Implications for practice
CHC nurses awareness of their professional skills and competence is crucial for promoting the best interests of the child, thereby increasing the likelihood of positive health outcomes. It is important to have a pedagogical theme as a basis for discussion so that the CHC nurses can have conversations in workplace, about how to handle practical experiences with theoretical knowledge. In this way, opportunity to enhance lifelong learning is created. WIL can serve as a pedagogical approach to prepare nurses for effective health promotion in CHS’s.

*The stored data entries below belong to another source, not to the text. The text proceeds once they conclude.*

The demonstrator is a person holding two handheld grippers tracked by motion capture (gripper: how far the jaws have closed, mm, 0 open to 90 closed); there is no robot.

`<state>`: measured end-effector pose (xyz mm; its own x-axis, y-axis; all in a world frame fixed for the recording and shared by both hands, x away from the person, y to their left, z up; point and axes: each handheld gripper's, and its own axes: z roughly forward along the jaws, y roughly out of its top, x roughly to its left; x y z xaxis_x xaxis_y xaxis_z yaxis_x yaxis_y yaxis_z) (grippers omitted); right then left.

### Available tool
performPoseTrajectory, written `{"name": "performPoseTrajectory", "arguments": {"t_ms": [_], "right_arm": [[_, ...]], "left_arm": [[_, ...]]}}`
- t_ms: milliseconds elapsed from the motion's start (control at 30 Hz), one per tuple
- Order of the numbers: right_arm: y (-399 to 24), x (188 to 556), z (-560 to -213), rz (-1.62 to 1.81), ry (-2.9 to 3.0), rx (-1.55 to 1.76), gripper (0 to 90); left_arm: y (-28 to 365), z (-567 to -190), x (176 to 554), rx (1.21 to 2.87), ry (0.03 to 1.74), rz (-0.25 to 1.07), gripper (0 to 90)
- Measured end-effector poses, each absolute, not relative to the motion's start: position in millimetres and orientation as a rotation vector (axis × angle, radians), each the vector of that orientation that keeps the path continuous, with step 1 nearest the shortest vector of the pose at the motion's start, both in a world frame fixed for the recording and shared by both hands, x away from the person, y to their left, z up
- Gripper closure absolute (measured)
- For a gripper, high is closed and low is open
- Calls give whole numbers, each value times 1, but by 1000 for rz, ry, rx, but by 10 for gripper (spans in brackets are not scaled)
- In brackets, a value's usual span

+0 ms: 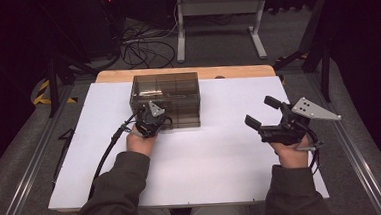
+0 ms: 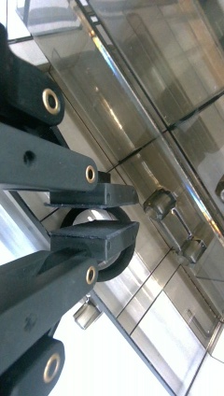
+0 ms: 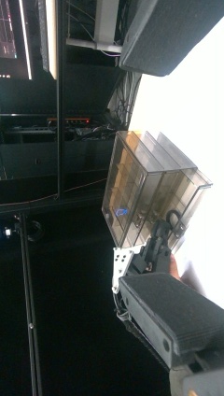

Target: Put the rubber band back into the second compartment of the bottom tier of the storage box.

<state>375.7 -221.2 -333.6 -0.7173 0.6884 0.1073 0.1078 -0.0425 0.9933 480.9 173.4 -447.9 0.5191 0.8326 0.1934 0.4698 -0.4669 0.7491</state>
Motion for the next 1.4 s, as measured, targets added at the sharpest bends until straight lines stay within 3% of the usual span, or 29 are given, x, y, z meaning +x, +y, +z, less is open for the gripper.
{"name": "performPoseTrajectory", "arguments": {"t_ms": [700, 1400], "right_arm": [[-221, 376, -334, 1806, 1811, 840, 4], [-220, 375, -334, 1804, 1812, 837, 4]], "left_arm": [[178, -437, 472, 2097, 1033, 704, 759], [184, -424, 459, 2038, 1013, 711, 599]]}}
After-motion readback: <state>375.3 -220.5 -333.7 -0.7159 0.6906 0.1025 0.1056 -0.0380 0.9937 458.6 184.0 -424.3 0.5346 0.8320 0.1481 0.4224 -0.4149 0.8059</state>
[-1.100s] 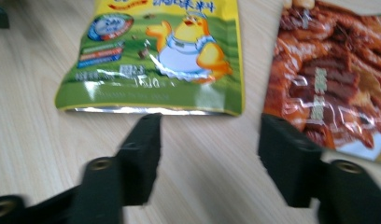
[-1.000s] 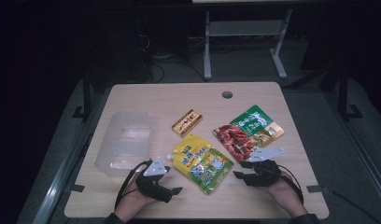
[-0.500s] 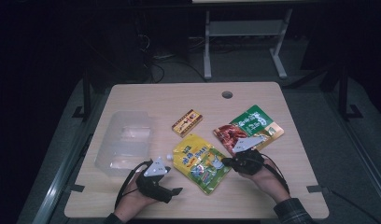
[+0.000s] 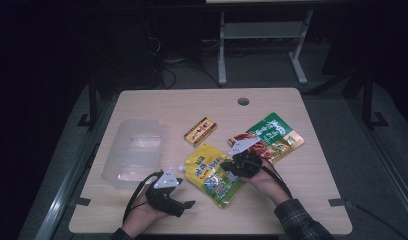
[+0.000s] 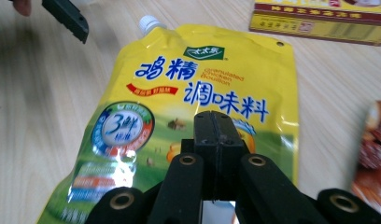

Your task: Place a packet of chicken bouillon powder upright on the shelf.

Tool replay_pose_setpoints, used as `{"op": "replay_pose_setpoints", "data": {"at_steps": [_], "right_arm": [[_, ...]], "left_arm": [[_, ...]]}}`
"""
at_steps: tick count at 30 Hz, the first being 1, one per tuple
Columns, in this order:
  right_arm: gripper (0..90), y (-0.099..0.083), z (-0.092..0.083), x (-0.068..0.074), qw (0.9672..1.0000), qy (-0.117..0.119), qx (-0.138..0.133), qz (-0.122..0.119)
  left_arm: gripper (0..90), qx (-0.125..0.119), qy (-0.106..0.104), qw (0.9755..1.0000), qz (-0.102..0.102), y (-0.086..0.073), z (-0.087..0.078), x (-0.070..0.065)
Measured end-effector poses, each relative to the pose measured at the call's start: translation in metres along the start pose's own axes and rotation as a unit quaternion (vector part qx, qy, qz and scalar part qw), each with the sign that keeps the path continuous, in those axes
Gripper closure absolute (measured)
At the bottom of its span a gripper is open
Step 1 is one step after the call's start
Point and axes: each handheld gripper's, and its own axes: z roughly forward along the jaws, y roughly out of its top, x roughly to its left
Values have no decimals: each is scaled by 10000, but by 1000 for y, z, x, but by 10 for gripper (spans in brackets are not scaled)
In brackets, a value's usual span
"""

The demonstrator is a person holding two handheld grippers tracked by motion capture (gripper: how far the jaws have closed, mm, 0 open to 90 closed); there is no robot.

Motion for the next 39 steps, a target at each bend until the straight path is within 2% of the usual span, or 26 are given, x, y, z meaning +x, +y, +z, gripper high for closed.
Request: {"op": "replay_pose_setpoints", "data": {"at_steps": [2, 3, 7, 10, 13, 17, 20, 22, 26, 27, 30, 31, 39], "right_arm": [[899, 4, 7, 0, 9999, -23, 106, -47], [899, 6, 10, 1, 9999, -2, 102, -1], [900, 16, 20, 0, 9999, -38, 127, -107], [900, 17, 26, -1, 9998, -15, 172, -75], [900, 14, 30, -1, 9991, -76, 368, -210], [900, 12, 28, -2, 9987, -98, 423, -274], [900, 10, 26, 0, 9988, -86, 435, -196], [900, 8, 25, -1, 9985, -105, 462, -284], [900, 4, 22, 1, 9984, -93, 471, -283], [900, 2, 19, 4, 9988, -45, 452, -185], [900, -2, 15, 4, 9984, -56, 495, -259], [900, -3, 14, 6, 9985, -40, 508, -191], [900, -14, 0, 13, 9979, -88, 591, -244]], "left_arm": [[133, 1, 1, 10000, -1, 0, 0, 0], [133, -27, -3, 10000, -28, 0, 0, -1], [133, -11, -16, 10000, -15, 0, 0, -1], [133, -33, -32, 10000, -49, -1, 0, -1], [133, -40, -42, 10000, -43, -1, 0, -1], [133, -68, -34, 9999, -65, -1, -1, -1], [133, -67, -34, 10000, -64, -1, -1, -1], [133, -60, -31, 10000, -53, -1, -1, -1], [133, -62, -37, 10000, -41, -1, -1, -1], [133, -61, -35, 10000, -36, -1, -1, -1], [133, -58, -35, 10000, -49, -1, -1, -1], [133, -59, -33, 10000, -43, -1, -1, -1], [133, -46, -19, 10000, -27, -1, -1, 0]]}}
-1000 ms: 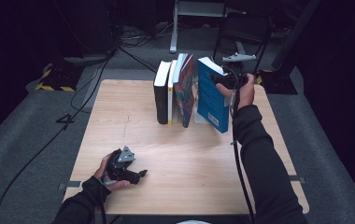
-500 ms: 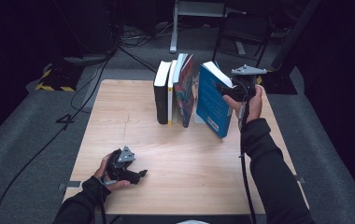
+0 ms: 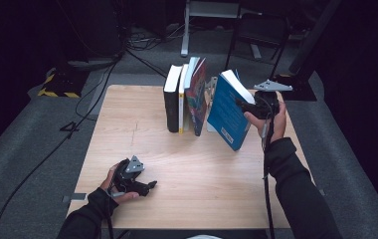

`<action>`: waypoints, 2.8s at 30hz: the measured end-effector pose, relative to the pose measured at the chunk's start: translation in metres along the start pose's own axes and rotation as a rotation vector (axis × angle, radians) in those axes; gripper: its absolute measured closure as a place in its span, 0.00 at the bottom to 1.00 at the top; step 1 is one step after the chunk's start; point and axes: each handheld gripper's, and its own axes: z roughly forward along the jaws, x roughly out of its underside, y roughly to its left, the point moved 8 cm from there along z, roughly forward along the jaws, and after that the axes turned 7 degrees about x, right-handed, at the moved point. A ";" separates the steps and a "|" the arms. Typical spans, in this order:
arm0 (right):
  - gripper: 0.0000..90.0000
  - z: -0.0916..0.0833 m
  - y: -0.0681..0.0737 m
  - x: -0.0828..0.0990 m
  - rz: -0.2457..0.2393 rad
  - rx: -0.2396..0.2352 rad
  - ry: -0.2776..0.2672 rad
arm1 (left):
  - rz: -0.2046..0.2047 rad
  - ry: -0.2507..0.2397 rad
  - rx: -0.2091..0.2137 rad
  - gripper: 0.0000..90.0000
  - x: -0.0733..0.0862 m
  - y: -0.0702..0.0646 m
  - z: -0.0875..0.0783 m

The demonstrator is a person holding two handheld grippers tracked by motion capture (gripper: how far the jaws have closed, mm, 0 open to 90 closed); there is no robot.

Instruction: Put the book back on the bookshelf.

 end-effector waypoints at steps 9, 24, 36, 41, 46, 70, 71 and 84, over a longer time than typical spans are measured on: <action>0.52 0.002 -0.003 0.009 0.010 0.034 0.040 | 0.005 0.000 -0.001 0.15 0.000 0.000 0.000; 0.39 -0.003 -0.004 0.052 0.042 0.010 0.015 | 0.004 0.002 -0.001 0.15 0.000 0.000 0.000; 0.64 0.029 0.013 0.106 0.106 -0.042 0.053 | 0.003 0.001 -0.001 0.15 0.000 0.000 0.000; 0.67 0.033 0.015 0.105 0.101 0.015 0.018 | 0.002 0.000 0.000 0.15 0.000 0.000 0.000; 0.67 0.039 0.017 0.102 0.127 0.046 -0.006 | 0.001 0.000 0.000 0.15 0.000 0.000 0.000; 0.68 0.036 0.035 0.103 0.165 0.236 -0.065 | 0.008 0.001 0.002 0.16 0.000 0.000 0.000; 0.68 0.036 0.036 0.103 0.163 0.242 -0.070 | 0.008 0.001 0.002 0.16 0.000 0.000 0.000; 0.68 0.052 0.042 0.095 0.169 0.253 -0.096 | 0.010 0.002 0.003 0.16 0.000 0.000 0.000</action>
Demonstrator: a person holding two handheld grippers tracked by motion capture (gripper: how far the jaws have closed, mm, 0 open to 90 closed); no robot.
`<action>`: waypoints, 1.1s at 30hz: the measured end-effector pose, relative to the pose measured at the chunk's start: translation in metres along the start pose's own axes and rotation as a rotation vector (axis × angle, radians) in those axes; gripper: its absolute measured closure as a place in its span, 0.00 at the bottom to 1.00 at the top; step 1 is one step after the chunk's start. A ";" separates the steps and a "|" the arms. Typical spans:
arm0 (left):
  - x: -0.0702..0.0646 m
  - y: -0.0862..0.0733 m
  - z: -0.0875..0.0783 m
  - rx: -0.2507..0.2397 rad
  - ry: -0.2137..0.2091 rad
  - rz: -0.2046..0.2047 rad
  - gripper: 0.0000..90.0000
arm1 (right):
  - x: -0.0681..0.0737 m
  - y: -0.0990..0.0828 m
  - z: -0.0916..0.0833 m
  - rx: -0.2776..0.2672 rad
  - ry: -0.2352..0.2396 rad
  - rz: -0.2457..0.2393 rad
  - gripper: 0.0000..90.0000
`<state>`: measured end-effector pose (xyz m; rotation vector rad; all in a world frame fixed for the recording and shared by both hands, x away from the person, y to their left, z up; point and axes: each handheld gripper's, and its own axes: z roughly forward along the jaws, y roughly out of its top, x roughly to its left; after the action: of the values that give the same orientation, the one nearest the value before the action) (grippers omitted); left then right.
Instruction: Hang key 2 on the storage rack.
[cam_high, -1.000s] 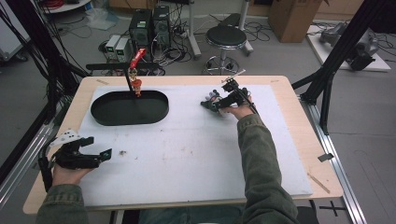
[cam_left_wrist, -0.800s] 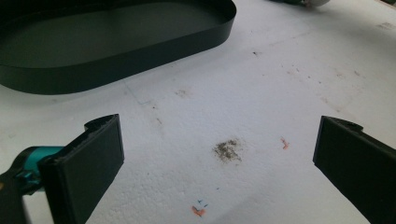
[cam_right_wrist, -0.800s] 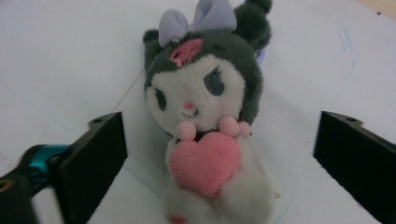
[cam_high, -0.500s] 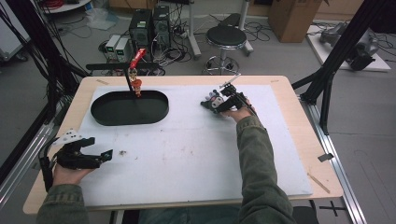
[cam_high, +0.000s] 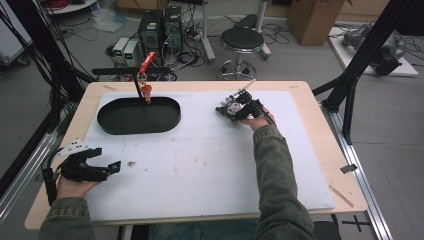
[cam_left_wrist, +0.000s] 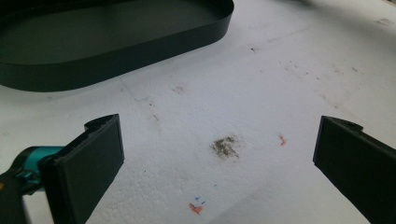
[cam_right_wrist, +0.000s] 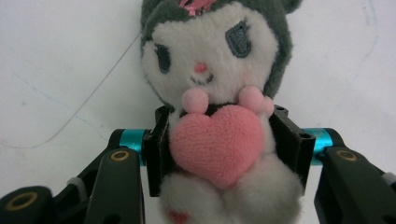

Further research is needed to explore how healthcare settings can best provide wellbeing and support for CHC nurses, enabling them to deliver high-quality health promotion.
Conclusion
The findings highlight the importance of CHC nurses becoming aware of their own competence and using learning process, such as WIL, to promote the best possible health outcomes for children. Findings also highlight the fact that workplace conditions can strengthen or weaken an individual’s SOC. The CHC nurses needs to have the ability to tune in to the unique needs of the child and family. Therefore, managers need to give them opportunities to reflect with each other for developing SOC and a lifelong learning in the child´s best interests. Continuous professional learning also supports nurses in coping with challenging healthcare changes.
Footnotes
Acknowledgements
We wish to thank all participating CHC nurses for valuable knowledge sharing in taking time to share your experiences.
Ethical considerations
Ethical approval was obtained from the The Swedish Ethical Review Authority, registration number 2022-03858-01.
Consent to participate
Informed consent to participate in written and verbally.
Consent for publication
Informed consent in written and verbally.
Author contributions
All authors contributed to the conception and design of the study and methodology. Acquisition and compilation of data; first author. Data curation, all authors. Analysis and interpretation of data, ethical permission application, all authors. Project administration, first author. All authors have been involved in drafting and critically revising the manuscript, validation of the results, and approval of the final version for publication. The authors are responsible for all aspects of the work and have ensured that questions related to the accuracy of any part of the work were appropriately investigated and resolved.
Funding
The authors disclosed receipt of the following financial support for the research, authorship, and/or publication of this article: This study was supported by the Department of Health Sciences, University West, Trollhättan, Sweden and The Red Cross Home Foundation.
Declaration of conflicting interests
The authors declared no potential conflicts of interest with respect to the research, authorship, and/or publication of this article.
Data Availability Statement
Data are kept in a locked, safe server for research use at University West. The participants in this interview study did not consent to having their data publicly available as they contained personal information that could be used to identify them.